Gültak neyi niye dedi? Malum basın neyi nasıl verdi?

Basında Kirli İttifak

Gültak neyi niye dedi? Malum basın neyi nasıl verdi?

“Bu ülke çok çekti …” diye başlayan cümleleri çok kuruyoruz.

Çok ağıtlar yakıyor, ah’lar vah’lar çekiyoruz. Ne acıdır ki, ders almıyoruz.

Afetler ülkesinde yaşadığımız bir gerçek. Bunların bazıları doğal, bazıları insan eliyle doğallaştırılıyor, bazıları da doğallıktan öte, sadece insanlığın kendi başına bela ettiği afetler…

Her birinin yıkıcı etkisi, verdiği zarar değişebiliyor. Çok kayıplar veriyoruz;  sebepleri de konuşuyor, çözüm önerileri ortaya koyuyoruz.

İşte bu çözüm önerileri ve icraat noktasında çaba gösteren biri-birileri çıkarsa da altında farklı şeyler arıyor, taş koyuyor, alaşağı etmeye çalışıyor bazı cenahlar…

Önümüzde İzmir depremi örneği var. 6 üzeri şiddetindeki depremlere dayanamayacak yapılar yapılmış. Bu yapılara izin verilmiş. Rant devreye girmiş. Malzemeden çalınmış, denetimler sıkı yapılmamış, uyarılara kulak asılmamış vs.

Sonra ne olmuş? Doğal afetin yıkıcı etkisi katbekat artmış.  Sebepler belli, çözüm önerileri masada.

Bir yandan acıları yaşıyor, paylaşıyorken;  diğer yandan bu gerçekleri de ortaya koyuyoruz.

Peki, biri çıkıp da “Depremlerdeki kayıpları önleyebilir ya da en aza indirebiliriz” deyip, herkesin bildiği o çözüm önerilerini sıraladığında, ötesinde bir girişim başlattığında neden bunun insan hayatı için yapıldığını unutup, konuyu siyasete, etiğe, “Bizden değil”e, muhalifliğe çekerek, önünü kesmeye çalışanlar çıkıyor? Üstelik neden söylenmemiş, yapılmamış şeyleri söylendi, yapıldı şeklinde çarpıtarak yapıyor?

Bakın farlı siyasi konularda ve insan hayatını doğrudan etkilemeyen durumlarla ilgili bu girişimleri yaparsanız bu anlaşılır. Sonuçta karşılıklı yapılıyor. Buna, “Siyaset, muhalif duruş, misilleme, ideolojik, sistem karşıtlığı vs” diyebilirsiniz, sıkıntı yok.

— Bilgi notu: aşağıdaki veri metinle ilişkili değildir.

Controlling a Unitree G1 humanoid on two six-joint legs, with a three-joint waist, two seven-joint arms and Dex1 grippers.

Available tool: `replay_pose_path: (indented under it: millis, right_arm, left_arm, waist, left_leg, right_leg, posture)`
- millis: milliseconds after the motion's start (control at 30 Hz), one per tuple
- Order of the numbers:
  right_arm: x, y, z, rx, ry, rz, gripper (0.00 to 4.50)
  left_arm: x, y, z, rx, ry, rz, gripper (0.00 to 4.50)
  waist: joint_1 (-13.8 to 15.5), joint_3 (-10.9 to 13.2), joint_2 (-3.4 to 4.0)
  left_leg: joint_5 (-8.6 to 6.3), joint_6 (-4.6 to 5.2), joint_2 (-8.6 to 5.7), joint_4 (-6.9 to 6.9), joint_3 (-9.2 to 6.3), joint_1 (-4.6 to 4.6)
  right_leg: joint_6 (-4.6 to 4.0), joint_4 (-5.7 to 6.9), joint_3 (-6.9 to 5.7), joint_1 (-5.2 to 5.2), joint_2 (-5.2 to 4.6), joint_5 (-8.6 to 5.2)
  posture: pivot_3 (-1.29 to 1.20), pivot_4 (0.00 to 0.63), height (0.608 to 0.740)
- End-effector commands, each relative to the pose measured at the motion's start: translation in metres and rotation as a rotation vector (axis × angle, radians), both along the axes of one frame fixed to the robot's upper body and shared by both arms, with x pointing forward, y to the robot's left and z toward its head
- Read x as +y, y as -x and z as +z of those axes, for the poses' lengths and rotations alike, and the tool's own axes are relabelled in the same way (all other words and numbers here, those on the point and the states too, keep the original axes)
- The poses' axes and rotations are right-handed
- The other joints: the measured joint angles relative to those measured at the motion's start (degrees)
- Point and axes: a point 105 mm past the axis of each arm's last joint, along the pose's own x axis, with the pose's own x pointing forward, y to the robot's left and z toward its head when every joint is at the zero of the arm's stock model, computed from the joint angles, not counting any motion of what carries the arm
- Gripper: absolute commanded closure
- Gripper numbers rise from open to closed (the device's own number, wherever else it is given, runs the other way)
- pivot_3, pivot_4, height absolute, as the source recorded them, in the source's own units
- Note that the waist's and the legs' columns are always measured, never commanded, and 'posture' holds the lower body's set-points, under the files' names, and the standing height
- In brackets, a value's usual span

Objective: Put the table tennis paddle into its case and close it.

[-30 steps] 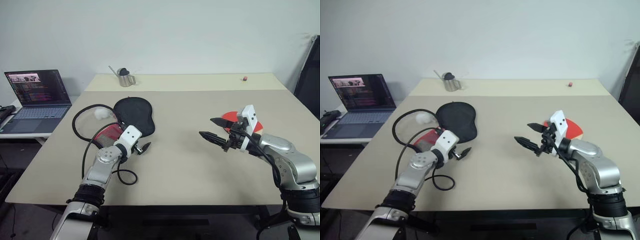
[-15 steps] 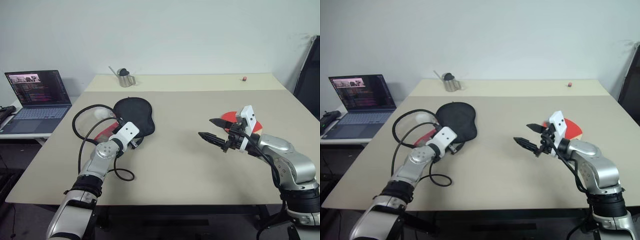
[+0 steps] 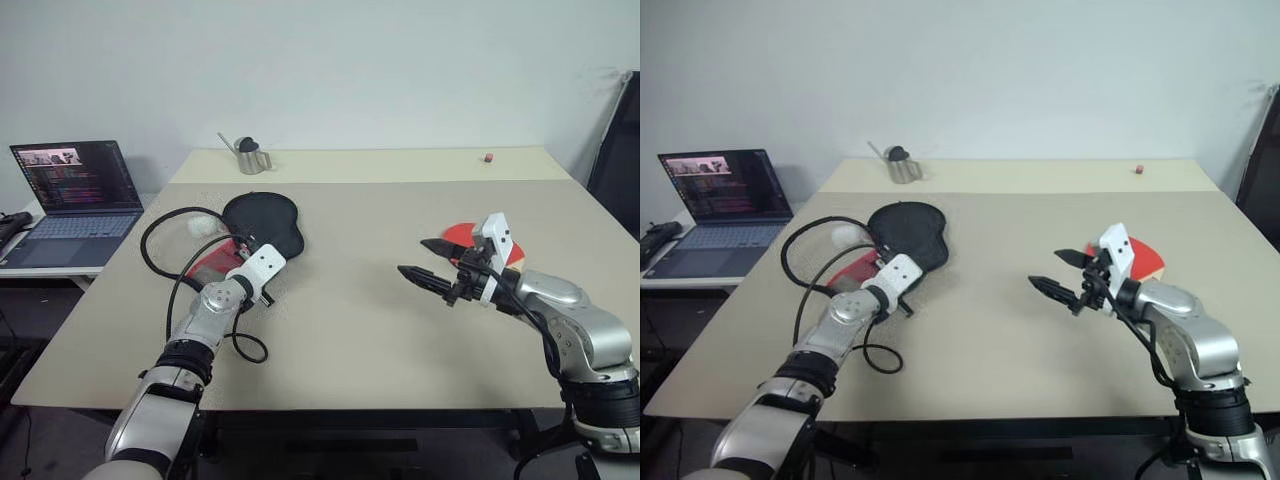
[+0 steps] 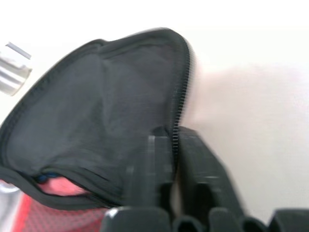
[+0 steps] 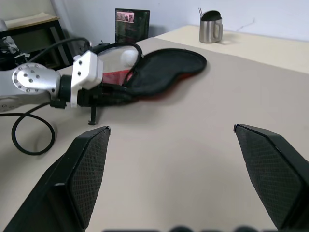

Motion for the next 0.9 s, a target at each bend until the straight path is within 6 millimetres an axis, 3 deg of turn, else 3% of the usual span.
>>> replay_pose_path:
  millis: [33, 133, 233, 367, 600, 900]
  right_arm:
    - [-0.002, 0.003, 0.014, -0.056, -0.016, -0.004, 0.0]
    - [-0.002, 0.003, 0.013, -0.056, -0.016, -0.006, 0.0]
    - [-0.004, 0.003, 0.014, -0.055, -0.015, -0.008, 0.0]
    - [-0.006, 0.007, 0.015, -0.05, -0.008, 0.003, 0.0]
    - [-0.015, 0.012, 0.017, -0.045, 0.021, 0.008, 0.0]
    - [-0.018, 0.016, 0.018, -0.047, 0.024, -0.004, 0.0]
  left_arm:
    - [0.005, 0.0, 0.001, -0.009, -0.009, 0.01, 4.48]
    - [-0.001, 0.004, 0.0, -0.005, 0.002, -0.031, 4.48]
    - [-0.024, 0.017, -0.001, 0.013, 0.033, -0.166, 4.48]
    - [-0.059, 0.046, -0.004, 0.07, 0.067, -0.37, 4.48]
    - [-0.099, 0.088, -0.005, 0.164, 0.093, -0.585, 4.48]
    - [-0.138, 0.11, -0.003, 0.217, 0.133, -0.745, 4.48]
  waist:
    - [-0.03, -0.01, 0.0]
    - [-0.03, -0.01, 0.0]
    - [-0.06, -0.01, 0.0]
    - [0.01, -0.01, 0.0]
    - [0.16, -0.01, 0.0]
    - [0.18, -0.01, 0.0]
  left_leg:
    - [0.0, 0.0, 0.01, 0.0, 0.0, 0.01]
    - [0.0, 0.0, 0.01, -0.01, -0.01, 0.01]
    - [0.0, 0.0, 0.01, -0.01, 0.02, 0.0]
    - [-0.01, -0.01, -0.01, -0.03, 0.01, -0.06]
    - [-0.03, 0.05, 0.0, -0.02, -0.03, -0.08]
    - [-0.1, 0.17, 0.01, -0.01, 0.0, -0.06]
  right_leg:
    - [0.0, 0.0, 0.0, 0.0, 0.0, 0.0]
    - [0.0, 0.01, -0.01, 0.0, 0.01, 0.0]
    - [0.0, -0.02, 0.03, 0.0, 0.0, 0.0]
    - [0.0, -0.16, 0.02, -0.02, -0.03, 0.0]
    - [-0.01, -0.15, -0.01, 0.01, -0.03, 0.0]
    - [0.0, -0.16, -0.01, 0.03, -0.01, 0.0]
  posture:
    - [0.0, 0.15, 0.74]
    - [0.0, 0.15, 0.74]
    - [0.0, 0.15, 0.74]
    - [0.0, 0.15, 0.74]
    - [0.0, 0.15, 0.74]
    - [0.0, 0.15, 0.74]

Ama bir kez daha söylüyorum: İNSAN HAYATI söz konusu…

Bakın bugün TBMM’de 5 siyasi partinin ortak önergesiyle deprem araştırma komisyonu kuruluyor.

Her şeyi bir kenara bırakıyorlar. Niye?..

Akdeniz Belediye meclisinde Başkan Mustafa Gültak; deprem gerçeğini hatırlatıyor, yaşanan acıların gerçekleri yüzümüze vurduğundan bahsediyor ve depreme dayanıksız binalardan kaynaklı can kayıplarının, kentsel dönüşümün önemi ve aciliyetini bir kez daha ortaya koyduğunu dile getirerek, Mevzuyu Mersin özeline indiriyor.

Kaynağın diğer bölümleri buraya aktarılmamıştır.